◆ **Work required**: Starting at the first line of the entries below, restate each line exactly until you reach the line with "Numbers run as", and print that one too. Leave the pictures out and stop there.

[Items from a data source]
_ _ _ _

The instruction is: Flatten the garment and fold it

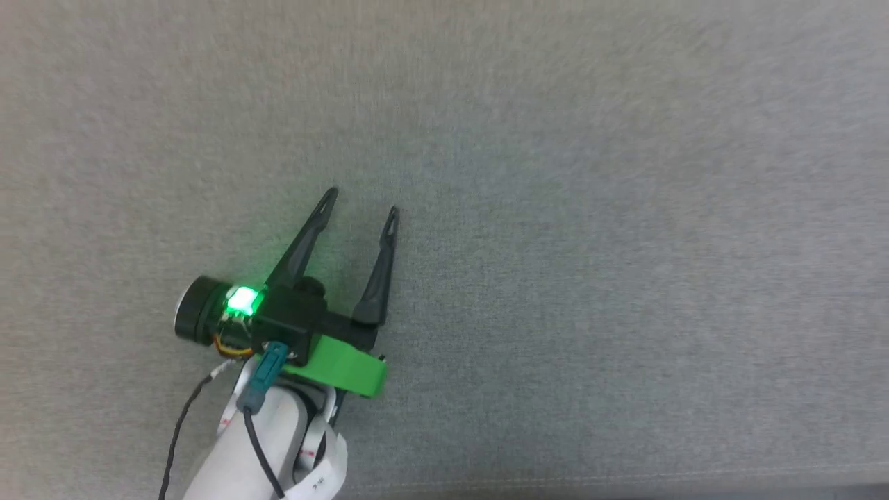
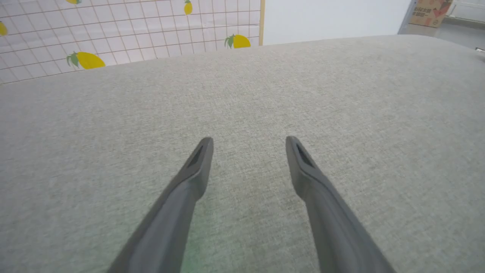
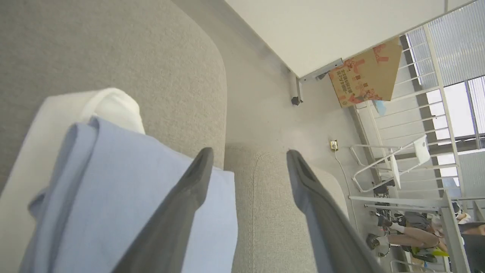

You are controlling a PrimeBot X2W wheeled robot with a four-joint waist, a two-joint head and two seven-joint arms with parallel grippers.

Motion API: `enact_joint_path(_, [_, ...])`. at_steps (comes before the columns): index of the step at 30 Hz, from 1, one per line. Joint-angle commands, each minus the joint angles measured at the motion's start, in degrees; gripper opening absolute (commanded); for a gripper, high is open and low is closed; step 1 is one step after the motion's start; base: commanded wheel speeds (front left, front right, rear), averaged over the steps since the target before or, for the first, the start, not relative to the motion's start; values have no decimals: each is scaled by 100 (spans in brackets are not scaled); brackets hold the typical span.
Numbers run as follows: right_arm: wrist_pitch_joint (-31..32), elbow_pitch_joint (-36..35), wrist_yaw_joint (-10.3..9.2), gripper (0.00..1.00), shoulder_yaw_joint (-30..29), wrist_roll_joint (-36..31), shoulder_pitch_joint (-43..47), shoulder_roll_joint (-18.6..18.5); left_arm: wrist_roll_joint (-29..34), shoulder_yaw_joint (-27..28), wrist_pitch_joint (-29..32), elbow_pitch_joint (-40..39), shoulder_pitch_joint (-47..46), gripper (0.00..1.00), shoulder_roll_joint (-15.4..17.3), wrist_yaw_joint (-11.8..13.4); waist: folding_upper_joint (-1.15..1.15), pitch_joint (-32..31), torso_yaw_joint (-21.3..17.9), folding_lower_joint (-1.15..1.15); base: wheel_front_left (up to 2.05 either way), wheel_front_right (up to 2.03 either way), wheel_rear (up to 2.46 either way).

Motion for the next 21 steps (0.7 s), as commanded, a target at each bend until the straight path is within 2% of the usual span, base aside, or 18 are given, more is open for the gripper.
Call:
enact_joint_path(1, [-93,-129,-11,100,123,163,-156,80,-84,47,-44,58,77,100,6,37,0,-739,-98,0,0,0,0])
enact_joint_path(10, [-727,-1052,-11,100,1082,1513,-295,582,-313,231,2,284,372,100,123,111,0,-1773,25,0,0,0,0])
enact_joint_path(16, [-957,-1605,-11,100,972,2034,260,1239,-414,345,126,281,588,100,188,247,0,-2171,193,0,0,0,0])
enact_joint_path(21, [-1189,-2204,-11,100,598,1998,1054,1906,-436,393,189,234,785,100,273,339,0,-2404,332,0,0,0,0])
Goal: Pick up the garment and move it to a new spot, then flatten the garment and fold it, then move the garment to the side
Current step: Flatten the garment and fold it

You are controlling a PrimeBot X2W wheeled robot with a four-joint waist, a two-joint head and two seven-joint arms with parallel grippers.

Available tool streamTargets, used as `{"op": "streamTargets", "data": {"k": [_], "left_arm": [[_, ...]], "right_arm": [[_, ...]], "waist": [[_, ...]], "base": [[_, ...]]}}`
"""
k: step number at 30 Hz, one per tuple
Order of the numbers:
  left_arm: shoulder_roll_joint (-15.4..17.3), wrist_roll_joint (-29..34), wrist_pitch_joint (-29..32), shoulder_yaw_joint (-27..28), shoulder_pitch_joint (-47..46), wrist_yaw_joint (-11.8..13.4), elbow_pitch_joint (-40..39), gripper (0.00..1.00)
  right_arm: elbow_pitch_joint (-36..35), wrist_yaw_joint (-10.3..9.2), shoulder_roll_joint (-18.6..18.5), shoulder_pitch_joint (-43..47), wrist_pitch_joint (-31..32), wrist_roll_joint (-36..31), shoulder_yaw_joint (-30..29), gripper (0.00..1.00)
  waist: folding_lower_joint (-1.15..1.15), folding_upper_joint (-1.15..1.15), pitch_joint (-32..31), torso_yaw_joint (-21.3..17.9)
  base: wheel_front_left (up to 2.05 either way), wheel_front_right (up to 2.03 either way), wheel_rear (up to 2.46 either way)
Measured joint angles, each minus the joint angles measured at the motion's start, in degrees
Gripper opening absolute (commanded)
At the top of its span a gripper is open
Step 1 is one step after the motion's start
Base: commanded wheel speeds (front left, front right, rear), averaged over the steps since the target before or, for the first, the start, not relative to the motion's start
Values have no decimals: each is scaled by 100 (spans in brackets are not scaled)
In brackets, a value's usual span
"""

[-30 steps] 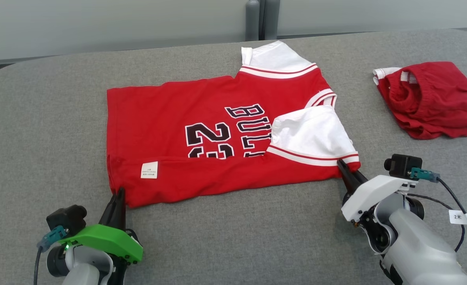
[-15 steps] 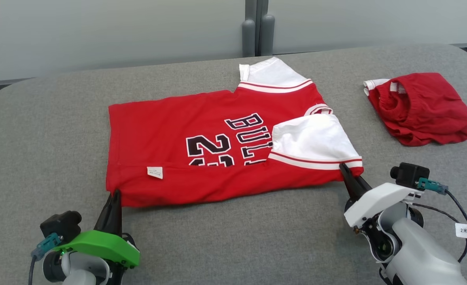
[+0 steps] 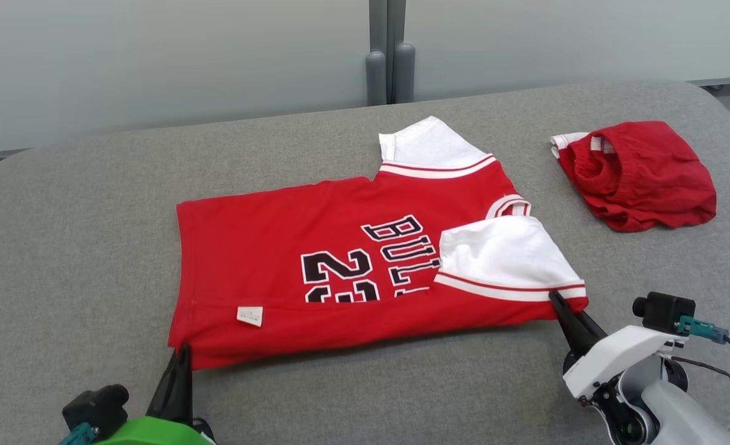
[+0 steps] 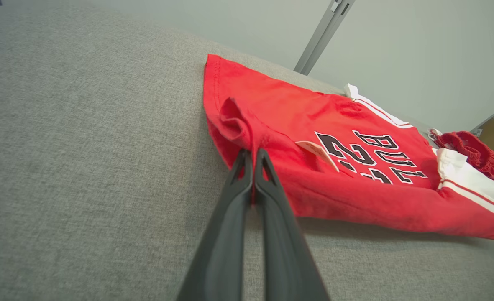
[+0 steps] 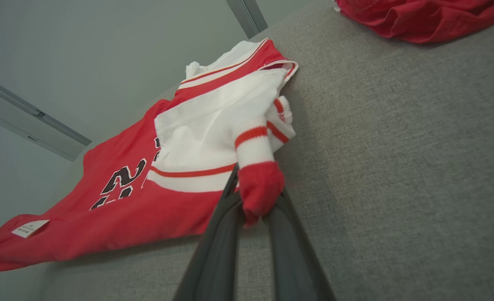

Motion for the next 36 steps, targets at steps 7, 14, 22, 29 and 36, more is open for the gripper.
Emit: {"op": "streamTargets", "data": {"k": [7, 14, 22, 29, 36], "left_arm": [[15, 27, 0, 27, 604, 204, -590, 0], [87, 109, 105, -16, 922, 316, -1124, 0], [151, 260, 378, -185, 970, 380, -1035, 0], [212, 275, 559, -172, 929, 508, -750, 0], [209, 274, 591, -132, 784, 561, -690, 100]], "right_arm": [[-460, 4, -289, 416, 227, 93, 65, 0], [-938, -2, -544, 602, 448, 156, 19, 0], [-953, -114, -452, 774, 788, 376, 42, 0], [-929, -268, -415, 777, 929, 390, 68, 0], [-934, -423, -436, 777, 925, 381, -3, 84]], "waist": [[0, 0, 5, 7], [0, 0, 12, 32], [0, 0, 42, 35], [0, 0, 82, 29], [0, 0, 130, 18]], "base": [[0, 0, 0], [0, 0, 0], [0, 0, 0], [0, 0, 0], [0, 0, 0]]}}
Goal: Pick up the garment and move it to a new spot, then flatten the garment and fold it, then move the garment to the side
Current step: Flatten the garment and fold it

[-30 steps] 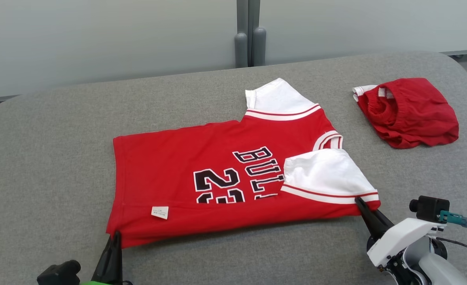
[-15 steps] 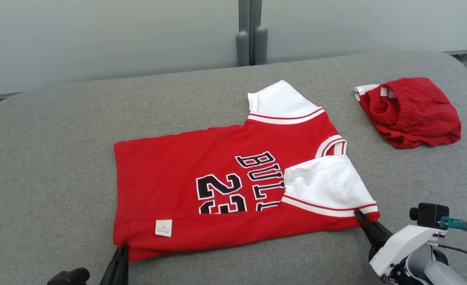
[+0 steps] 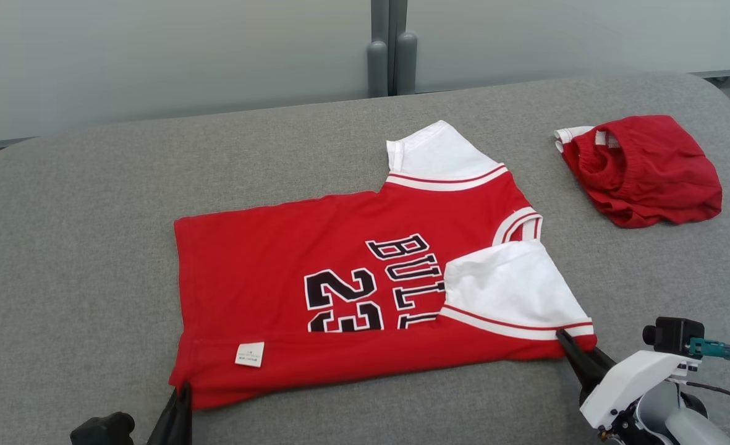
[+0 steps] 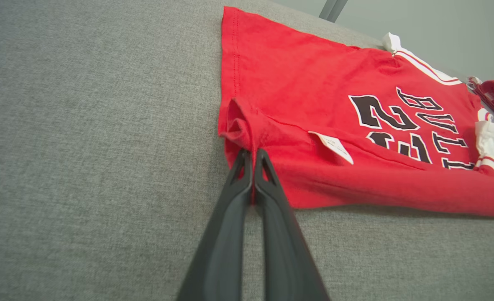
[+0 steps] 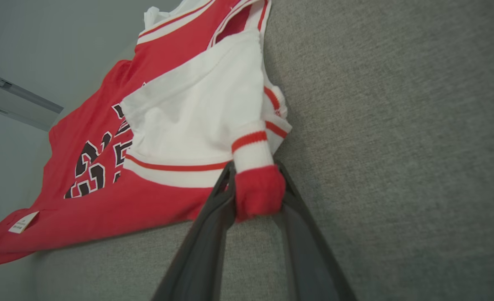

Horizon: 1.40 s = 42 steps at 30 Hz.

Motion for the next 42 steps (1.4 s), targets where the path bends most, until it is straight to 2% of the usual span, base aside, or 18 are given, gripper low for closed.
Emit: {"op": "streamTargets", "data": {"k": [1, 9, 18, 26, 28, 38, 42], "left_arm": [[0, 0, 0, 7, -3, 4, 3, 100], [30, -14, -75, 301, 0, 105, -83, 100], [348, 149, -101, 307, -303, 127, -326, 100], [599, 444, 341, 35, -1351, 47, -408, 100], [604, 459, 490, -47, -1593, 38, -379, 100], [684, 550, 1205, -277, -2767, -55, 137, 100], [670, 547, 1463, -226, -3164, -20, 437, 100]], "right_arm": [[-2, -14, -10, 4, 1, 0, -5, 100], [-216, -185, -288, 199, -5, -20, -158, 100], [-758, -343, -829, 50, -179, -302, -442, 100], [-1234, -330, -1259, -1060, -29, -828, -401, 100], [-1279, -272, -1305, -1301, 131, -891, -316, 100], [-1393, -118, -1360, -2484, 747, -1181, -40, 100], [-1392, 16, -1370, -2927, 1057, -1316, 179, 100]], "waist": [[0, 0, 8, -2], [0, 0, 139, -48], [0, 0, 216, -133], [0, 0, 444, -153], [0, 0, 532, -151], [0, 0, 1075, -128], [0, 0, 1346, -88]], "base": [[0, 0, 0], [0, 0, 0], [0, 0, 0], [0, 0, 0], [0, 0, 0], [0, 0, 0], [0, 0, 0]]}}
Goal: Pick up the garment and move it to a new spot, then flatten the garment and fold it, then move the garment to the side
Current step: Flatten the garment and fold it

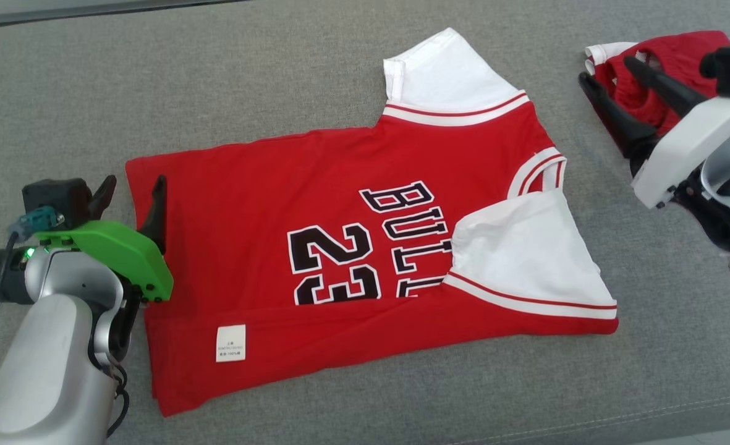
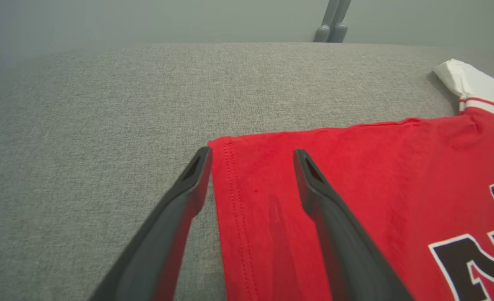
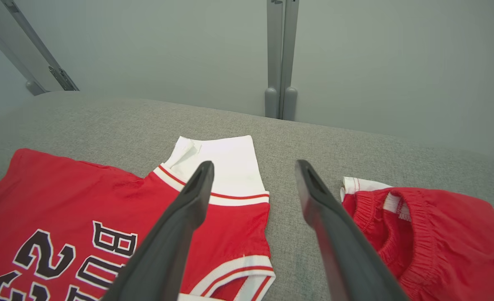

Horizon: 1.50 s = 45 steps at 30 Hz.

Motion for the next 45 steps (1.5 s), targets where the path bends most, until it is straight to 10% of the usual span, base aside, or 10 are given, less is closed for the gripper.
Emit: {"op": "streamTargets", "data": {"k": [18, 19, 22, 24, 45], "left_arm": [[-144, 0, 274, 60, -1200, 113, 1036, 100], [-167, 0, 276, 35, -1232, 111, 1059, 91], [-289, 0, 241, -33, -1400, 56, 1121, 21], [-387, 1, 170, -79, -1522, 9, 1159, 0], [-1010, 159, -914, -683, -1825, -372, 1195, 0]], "right_arm": [[567, 178, 185, -1365, 519, -215, 223, 100], [608, 178, 181, -1399, 565, -215, 222, 100], [736, 202, 159, -1589, 615, -235, 215, 100], [853, 202, 136, -1728, 657, -264, 197, 100], [2359, 149, 99, -2431, 1189, -662, 372, 100]], "waist": [[1, 0, 941, 179], [1, 0, 960, 187], [1, 0, 1015, 226], [1, 0, 1041, 274], [0, 0, 1313, 1359]], "base": [[0, 0, 0], [0, 0, 0], [0, 0, 0], [0, 0, 0], [0, 0, 0]]}}
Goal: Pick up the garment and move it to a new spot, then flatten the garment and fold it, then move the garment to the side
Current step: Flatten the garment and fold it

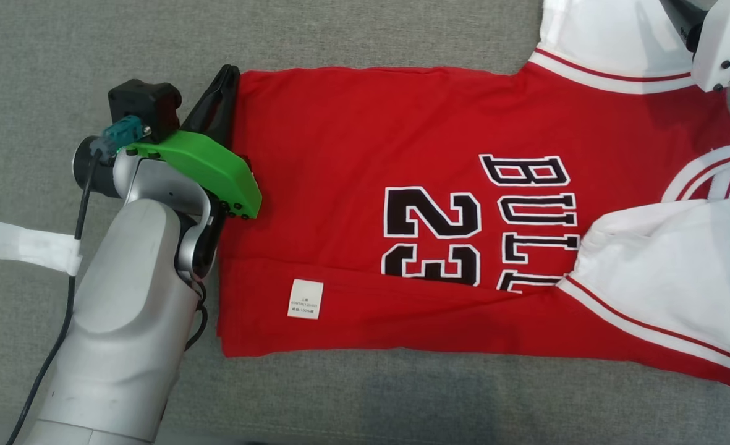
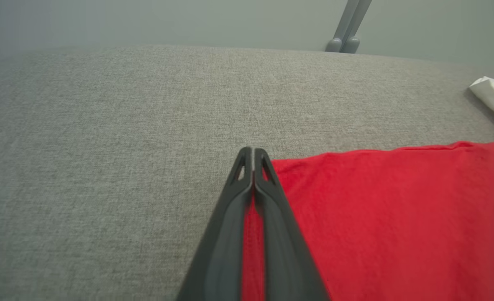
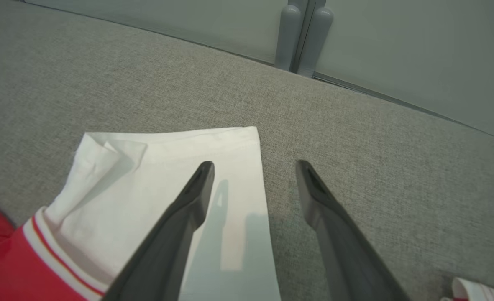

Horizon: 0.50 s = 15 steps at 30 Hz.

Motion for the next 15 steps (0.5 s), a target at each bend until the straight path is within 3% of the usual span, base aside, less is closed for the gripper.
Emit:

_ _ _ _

◆ **Problem solution**:
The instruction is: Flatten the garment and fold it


You are controlling a PrimeBot X2W wheeled robot with a four-joint waist, a two-joint head and two seven-joint arms with parallel grippers.

Motion API: `enact_joint_path(_, [_, ...])`. at_steps (comes before the columns): index of the step at 30 Hz, from 1, one per line. Joint-angle commands, each minus the joint angles measured at the motion's start, in degrees; gripper opening absolute (commanded); for a gripper, high is open and low is closed; step 1 is one step after the motion's start; base: commanded wheel speeds (front left, front right, rear), averaged over the steps since the target before or, for the first, the start, not relative to the motion's start; values have no decimals: each is scaled by 100 (spans in brackets are not scaled); brackets hold the typical span.
Numbers run as follows: right_arm: wrist_pitch_joint (-31..32), elbow_pitch_joint (-36..35), wrist_yaw_joint (-10.3..9.2), gripper (0.00..1.00), shoulder_yaw_joint (-30..29), wrist_roll_joint (-36..31), shoulder_pitch_joint (-43..47), shoulder_roll_joint (-18.6..18.5); left_arm: wrist_roll_joint (-29..34), shoulder_yaw_joint (-27..28), wrist_pitch_joint (-29..32), elbow_pitch_joint (-40..39), shoulder_pitch_joint (-47..46), gripper (0.00..1.00), shoulder_roll_joint (-15.4..17.3), wrist_yaw_joint (-11.8..13.4); waist: folding_upper_joint (-1.15..1.15), pitch_joint (-32..31), torso_yaw_joint (-21.3..17.9), folding_lower_joint (-1.15..1.15); base: wheel_front_left (up to 2.05 either way), wheel_front_right (up to 2.03 either way), wheel_rear (up to 2.46 either way).

With this, the exercise is complete.